[Extracted information — start]

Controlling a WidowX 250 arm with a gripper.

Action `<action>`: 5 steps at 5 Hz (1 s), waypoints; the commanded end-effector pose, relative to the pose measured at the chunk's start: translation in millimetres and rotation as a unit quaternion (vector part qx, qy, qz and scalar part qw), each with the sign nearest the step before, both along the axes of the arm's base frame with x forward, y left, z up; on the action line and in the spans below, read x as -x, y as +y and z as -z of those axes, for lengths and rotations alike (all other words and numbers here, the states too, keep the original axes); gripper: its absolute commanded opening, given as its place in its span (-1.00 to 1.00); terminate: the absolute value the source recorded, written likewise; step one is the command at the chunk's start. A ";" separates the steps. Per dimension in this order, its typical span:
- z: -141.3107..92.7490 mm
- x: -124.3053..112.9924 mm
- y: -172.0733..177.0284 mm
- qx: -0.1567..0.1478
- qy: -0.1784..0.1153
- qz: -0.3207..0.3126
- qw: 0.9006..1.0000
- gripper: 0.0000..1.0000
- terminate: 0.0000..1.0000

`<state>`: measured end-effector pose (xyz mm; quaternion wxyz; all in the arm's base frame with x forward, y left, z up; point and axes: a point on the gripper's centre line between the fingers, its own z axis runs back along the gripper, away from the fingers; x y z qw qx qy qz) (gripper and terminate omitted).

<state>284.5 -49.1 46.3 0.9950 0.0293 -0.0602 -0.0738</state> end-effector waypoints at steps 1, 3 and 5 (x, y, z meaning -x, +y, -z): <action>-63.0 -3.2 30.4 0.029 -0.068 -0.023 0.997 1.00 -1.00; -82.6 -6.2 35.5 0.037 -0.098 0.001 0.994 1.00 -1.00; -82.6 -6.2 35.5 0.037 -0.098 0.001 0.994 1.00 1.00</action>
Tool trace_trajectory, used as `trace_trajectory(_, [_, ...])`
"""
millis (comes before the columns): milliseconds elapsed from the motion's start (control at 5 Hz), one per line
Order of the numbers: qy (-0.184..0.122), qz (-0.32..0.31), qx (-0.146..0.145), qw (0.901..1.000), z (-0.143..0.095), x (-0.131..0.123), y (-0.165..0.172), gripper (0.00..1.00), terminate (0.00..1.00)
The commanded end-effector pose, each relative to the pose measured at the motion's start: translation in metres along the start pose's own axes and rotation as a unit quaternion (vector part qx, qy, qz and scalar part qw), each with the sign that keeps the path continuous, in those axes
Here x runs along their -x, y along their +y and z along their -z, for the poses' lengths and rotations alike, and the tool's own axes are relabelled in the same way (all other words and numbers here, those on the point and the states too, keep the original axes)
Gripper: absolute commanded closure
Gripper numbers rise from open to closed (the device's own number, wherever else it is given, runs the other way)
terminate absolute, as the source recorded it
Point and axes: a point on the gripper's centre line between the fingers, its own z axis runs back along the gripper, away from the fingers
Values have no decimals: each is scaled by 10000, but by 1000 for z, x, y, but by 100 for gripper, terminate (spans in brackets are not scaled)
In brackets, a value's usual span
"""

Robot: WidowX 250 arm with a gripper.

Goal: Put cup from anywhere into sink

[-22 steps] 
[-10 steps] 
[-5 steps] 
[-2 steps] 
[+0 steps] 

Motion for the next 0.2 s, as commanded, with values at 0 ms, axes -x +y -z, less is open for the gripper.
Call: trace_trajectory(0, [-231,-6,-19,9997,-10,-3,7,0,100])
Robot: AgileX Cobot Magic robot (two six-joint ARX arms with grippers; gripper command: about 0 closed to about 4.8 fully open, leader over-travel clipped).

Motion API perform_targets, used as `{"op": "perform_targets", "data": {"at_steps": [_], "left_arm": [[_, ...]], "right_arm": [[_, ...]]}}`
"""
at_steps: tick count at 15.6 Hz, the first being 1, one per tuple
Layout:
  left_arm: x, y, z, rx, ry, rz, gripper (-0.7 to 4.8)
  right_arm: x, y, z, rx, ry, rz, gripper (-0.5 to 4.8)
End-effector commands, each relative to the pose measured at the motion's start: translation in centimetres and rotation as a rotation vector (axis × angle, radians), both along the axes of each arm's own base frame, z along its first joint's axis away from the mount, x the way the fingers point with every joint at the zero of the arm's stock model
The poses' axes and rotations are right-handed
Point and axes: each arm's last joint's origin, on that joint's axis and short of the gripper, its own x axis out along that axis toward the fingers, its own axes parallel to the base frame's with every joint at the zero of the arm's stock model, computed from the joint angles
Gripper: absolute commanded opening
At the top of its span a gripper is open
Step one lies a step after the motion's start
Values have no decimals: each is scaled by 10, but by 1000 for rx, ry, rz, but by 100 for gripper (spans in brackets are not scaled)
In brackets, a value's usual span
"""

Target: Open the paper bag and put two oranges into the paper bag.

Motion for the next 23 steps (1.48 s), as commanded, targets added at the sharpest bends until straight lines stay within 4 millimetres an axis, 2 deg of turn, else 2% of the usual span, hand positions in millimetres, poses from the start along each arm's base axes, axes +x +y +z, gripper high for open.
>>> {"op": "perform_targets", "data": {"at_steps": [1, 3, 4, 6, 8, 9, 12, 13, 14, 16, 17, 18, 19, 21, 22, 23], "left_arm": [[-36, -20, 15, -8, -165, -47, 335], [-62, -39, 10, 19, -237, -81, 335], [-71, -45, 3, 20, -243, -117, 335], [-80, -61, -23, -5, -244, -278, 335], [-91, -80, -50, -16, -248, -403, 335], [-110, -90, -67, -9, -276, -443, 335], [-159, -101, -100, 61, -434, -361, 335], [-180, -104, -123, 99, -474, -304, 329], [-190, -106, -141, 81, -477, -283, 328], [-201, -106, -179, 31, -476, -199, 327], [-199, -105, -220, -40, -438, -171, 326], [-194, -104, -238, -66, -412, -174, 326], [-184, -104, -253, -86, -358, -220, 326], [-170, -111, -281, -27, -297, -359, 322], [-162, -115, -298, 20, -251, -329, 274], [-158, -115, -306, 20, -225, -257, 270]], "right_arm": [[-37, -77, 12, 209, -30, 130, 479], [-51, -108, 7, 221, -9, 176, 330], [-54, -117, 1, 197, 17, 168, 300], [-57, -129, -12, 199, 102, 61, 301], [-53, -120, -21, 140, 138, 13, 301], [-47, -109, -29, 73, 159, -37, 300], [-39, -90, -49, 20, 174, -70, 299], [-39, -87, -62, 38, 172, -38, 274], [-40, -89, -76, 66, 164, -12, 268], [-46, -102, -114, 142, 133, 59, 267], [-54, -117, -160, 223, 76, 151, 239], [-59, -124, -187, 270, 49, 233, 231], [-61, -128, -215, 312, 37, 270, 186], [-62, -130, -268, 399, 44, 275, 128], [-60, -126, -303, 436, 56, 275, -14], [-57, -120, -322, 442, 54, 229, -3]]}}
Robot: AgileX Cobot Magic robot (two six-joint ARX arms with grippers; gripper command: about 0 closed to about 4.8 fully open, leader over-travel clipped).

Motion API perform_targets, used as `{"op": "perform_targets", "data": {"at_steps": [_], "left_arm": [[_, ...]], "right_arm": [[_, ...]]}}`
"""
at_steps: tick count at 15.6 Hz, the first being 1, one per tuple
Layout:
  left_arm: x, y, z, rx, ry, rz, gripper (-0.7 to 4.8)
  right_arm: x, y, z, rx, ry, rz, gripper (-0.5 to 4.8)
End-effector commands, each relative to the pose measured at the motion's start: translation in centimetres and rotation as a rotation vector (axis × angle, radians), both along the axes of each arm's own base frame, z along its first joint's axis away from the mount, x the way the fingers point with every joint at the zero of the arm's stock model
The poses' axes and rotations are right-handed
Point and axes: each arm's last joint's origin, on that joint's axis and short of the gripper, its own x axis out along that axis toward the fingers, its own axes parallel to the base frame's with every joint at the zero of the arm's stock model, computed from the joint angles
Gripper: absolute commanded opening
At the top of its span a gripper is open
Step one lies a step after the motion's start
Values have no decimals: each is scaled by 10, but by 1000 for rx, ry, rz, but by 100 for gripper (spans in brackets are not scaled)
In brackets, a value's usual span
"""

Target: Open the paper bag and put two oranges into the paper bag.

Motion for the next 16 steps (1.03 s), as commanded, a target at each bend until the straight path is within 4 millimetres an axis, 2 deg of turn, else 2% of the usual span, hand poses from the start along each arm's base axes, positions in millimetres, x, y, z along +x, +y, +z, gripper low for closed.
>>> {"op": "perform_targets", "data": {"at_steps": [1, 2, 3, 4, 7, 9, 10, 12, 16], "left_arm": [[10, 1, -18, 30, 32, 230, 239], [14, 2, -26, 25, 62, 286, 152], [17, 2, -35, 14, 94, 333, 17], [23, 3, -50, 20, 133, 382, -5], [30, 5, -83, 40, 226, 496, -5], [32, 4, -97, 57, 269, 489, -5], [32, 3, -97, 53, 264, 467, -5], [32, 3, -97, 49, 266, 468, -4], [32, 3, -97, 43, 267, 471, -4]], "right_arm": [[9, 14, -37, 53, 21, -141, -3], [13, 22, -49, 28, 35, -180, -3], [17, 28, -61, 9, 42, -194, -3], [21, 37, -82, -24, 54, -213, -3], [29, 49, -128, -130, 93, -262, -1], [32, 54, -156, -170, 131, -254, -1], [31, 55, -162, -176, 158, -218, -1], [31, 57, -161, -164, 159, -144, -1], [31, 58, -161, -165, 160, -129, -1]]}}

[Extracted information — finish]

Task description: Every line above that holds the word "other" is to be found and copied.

Output below:
Action `<action>`: 5 steps at 5 Hz (1 s), waypoints; the commanded end-effector pose, relative to the pose measured at the chunk's start: translation in millimetres and rotation as a unit quaternion (vector part qx, qy, qz and scalar part qw), each with the sign nearest the step before, both along the axes of the arm's base frame with x forward, y left, z up; on the action line and in the spans below, read x as -x, y as +y and z as -z of those axes, for lengths and rotations alike (all other words and numbers here, the states too, keep the original axes); gripper: its absolute commanded opening, given as its place in its span (-1.00 to 1.00); terminate: the absolute value the source recorded, written likewise; step one is the command at the chunk's start. A ";" separates the steps. Per dimension in this order, its typical span:
Here x runs along their -x, y along their +y and z along their -z, for the poses' lengths and rotations alike, and the tool's own axes are relabelled in the same way (all other words and numbers here, those on the point and the states too, keep the original axes)
Gripper numbers rise from open to closed (the device's own number, wherever else it is given, runs the other way)

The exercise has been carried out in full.